◆ Your assignment ◆
Please write out the listing beneath this sentence exactly, from its first line to the line with "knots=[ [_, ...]", and stop there.

◆ Data extracts ◆
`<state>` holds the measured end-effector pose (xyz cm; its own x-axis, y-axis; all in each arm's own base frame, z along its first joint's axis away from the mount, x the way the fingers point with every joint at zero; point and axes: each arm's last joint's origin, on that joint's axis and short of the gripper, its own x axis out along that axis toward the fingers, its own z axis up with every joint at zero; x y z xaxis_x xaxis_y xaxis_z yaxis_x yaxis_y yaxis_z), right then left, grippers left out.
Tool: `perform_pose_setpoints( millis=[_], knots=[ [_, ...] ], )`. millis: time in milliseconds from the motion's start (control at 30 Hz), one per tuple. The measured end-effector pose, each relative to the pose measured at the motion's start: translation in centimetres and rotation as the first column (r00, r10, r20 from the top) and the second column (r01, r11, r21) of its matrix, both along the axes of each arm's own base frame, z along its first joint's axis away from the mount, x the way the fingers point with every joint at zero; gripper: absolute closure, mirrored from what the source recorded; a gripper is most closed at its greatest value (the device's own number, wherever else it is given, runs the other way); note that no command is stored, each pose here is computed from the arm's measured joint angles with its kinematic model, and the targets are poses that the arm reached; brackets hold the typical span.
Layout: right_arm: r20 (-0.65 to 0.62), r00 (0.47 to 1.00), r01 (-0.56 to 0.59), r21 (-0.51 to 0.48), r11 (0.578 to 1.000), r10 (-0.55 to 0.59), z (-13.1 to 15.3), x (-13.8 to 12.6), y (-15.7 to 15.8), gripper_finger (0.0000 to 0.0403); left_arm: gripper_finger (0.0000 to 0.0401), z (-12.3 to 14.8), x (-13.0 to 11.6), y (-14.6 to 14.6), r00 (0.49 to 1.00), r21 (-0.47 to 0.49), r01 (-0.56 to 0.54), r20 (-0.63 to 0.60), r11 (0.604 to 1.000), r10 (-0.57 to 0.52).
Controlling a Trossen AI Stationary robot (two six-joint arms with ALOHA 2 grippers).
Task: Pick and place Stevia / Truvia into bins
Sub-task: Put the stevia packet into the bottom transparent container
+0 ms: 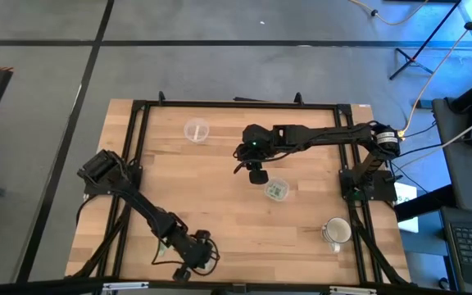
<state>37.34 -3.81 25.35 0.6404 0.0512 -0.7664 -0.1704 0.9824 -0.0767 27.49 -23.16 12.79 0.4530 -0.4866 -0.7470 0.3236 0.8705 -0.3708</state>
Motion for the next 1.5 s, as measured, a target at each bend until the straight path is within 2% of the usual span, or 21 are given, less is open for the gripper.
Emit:
perform_pose_setpoints(
  millis=[433,600,800,900,1033,1200,1300,1367,1500],
  knots=[
    [-0.003,1.0,-0.001,0.0,1.0,0.001,0.0,0.0,0.0,0.0292,0.04,-0.7,-0.3,1.4,0.988,0.039,0.002,-0.156,0.999,0.004],
    [-0.002,1.0,-0.003,-0.001,1.0,0.003,0.0,0.0,0.0,0.0292,0.0399,-0.9,-0.3,2.5,0.982,0.118,0.069,-0.182,0.991,-0.046],
    [-0.009,1.0,0.002,0.004,1.0,-0.002,-0.1,-0.1,0.0,0.0292,0.0399,-1.2,0.4,5.0,0.972,0.235,0.176,-0.193,0.956,-0.131],
    [-0.054,0.997,0.051,0.045,0.998,-0.048,-0.3,-0.4,0.0,0.0292,0.0399,-1.3,1.1,6.3,0.967,0.279,0.232,-0.169,0.932,-0.19],
    [-0.153,0.981,0.135,0.087,0.987,-0.121,-0.8,-1.2,-0.7,0.0292,0.0399,-1.3,2.1,8.1,0.96,0.386,0.281,-0.114,0.879,-0.256],
    [-0.187,0.972,0.164,0.085,0.983,-0.146,-1.5,-1.7,-1.7,0.0292,0.0399,-1.2,3.3,10.6,0.956,0.586,0.271,-0.072,0.764,-0.284],
    [-0.185,0.972,0.158,0.073,0.985,-0.143,-1.5,-1.8,-2.3,0.0292,0.0399,-1.3,3.8,12.2,0.953,0.672,0.271,-0.085,0.69,-0.292],
    [-0.182,0.975,0.142,0.057,0.988,-0.13,-1.5,-1.9,-2.7,0.0292,0.0399,-1.3,4.1,13.3,0.959,0.695,0.254,-0.091,0.672,-0.269],
    [-0.175,0.983,0.058,-0.001,0.998,-0.057,-1.5,-1.9,-3.1,0.0292,0.0399,-1.3,4.8,16.1,0.976,0.7,0.206,-0.097,0.684,-0.194]
  ],
)
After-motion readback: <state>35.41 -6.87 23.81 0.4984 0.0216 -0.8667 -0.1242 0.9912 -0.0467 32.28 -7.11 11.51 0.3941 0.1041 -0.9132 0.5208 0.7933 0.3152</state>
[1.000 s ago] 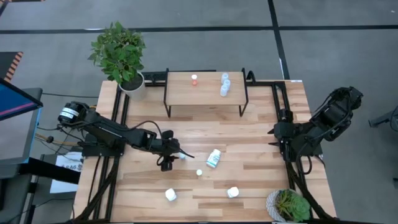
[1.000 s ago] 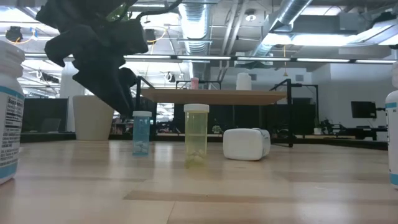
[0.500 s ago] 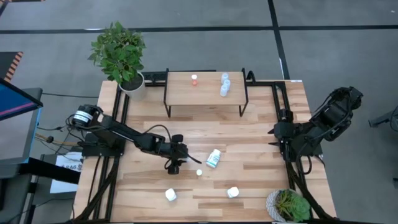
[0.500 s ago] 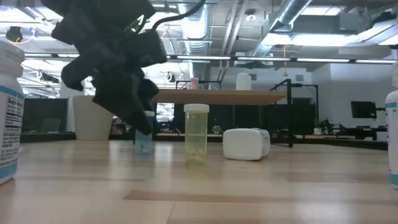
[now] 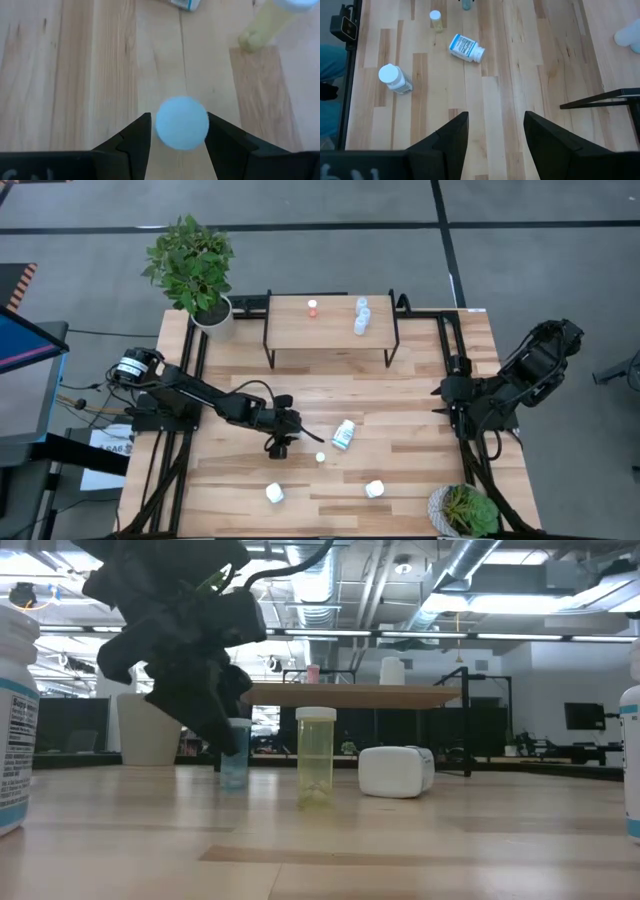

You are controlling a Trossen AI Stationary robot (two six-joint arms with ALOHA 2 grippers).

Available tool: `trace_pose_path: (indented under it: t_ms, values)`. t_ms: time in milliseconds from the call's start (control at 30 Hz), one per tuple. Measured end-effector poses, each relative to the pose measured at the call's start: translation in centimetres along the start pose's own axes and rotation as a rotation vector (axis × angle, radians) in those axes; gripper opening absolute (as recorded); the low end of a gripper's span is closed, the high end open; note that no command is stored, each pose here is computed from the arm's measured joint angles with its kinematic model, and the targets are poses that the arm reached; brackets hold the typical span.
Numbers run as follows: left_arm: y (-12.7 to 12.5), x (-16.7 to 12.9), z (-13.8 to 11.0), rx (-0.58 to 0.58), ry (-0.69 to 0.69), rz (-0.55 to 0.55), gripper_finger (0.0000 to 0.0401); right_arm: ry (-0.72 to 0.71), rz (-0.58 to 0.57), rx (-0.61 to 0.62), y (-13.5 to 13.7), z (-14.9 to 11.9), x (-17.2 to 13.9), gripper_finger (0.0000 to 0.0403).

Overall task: Pick and place medicine bottles onto shelf by color
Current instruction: Put the blue pill bottle on the shelf

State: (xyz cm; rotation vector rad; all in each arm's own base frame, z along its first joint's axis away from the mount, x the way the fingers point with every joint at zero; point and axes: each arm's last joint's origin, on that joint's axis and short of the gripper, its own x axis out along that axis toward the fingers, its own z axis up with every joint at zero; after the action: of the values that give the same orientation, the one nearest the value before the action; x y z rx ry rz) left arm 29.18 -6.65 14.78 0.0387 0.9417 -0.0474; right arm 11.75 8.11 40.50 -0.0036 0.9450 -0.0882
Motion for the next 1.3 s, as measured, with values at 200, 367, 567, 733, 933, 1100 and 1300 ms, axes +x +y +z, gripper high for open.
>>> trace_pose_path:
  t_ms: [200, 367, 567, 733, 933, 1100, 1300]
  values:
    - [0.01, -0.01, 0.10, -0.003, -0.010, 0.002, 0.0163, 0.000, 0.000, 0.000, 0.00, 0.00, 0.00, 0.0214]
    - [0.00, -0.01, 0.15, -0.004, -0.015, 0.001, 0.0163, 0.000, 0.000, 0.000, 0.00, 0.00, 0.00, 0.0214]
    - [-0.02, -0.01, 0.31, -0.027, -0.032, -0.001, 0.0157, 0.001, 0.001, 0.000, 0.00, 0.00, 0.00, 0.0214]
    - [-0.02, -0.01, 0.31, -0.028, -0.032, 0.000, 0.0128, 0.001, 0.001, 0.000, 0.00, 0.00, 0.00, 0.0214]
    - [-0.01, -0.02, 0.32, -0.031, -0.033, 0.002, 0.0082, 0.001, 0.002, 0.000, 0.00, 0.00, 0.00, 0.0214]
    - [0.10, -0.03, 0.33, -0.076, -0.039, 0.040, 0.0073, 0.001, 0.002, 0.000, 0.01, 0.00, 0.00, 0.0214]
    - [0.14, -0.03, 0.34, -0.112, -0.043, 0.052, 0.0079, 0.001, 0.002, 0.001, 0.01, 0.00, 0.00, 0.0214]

◆ Response for this exercise ◆
`<state>` holds the measured end-effector pose (xyz cm; its own x-axis, y-axis; all in each arm's own base frame, z along its first joint's axis away from the mount, x the way the fingers point with every joint at zero; point and axes: each arm's last joint's origin, on that joint's axis and short of the gripper, its own x axis out along that axis toward the fingers, its own z axis up with every joint at zero; x y z xaxis_x xaxis_y xaxis_z yaxis_x yaxis_y yaxis_z), right then left, grippers left out.
Tool: `perform_pose_setpoints( millis=[_], knots=[ [_, ...] ], )`. millis: time in milliseconds from the motion's start (control at 30 Hz), one per tuple. The measured end-effector pose, each relative to the pose measured at the motion's start: translation in centimetres and rotation as the first column (r00, r10, r20 from the top) and the second column (r01, r11, r21) of its matrix, both along the axes of each arm's own base frame, z along its first joint's axis away from the mount, x the way the fingers point with every joint at zero; gripper: absolute closure, mirrored from what the source recorded; a gripper is most closed at its greatest value (the device's own number, wherever else it is given, runs the other way); note that no command is stored, each pose here is computed from the arm's measured joint angles with its kinematic model, and the targets are poses that the arm reached; brackets hold the typical span.

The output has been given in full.